--- DIRECTIONS FOR THIS TASK ---
Which lines in the data below contain the string "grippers"? Show each one.

※

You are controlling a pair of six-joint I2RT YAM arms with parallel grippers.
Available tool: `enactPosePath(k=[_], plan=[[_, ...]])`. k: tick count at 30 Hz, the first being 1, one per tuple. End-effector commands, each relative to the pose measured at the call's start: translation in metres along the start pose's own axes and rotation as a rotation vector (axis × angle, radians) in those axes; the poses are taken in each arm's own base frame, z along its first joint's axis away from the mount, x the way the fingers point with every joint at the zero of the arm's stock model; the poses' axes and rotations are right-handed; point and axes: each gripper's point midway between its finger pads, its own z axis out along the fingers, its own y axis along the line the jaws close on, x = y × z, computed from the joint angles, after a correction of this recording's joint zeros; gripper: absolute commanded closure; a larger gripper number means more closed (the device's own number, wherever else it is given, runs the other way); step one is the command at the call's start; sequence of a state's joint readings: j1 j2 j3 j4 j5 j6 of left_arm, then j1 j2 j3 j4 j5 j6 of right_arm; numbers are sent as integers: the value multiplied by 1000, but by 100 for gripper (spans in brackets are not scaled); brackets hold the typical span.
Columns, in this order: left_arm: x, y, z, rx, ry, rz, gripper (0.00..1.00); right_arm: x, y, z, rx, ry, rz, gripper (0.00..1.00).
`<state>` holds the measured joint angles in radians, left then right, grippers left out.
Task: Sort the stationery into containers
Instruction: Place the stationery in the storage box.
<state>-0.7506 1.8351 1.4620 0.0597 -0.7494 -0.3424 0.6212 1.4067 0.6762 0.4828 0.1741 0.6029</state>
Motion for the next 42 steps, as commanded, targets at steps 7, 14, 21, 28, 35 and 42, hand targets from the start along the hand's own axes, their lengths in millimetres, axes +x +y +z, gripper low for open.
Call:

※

--- FINISHED TASK ---
You are controlling a pair of six-joint I2RT YAM arms with parallel grippers.
`<state>` holds the measured joint angles in radians, left then right, grippers left out.

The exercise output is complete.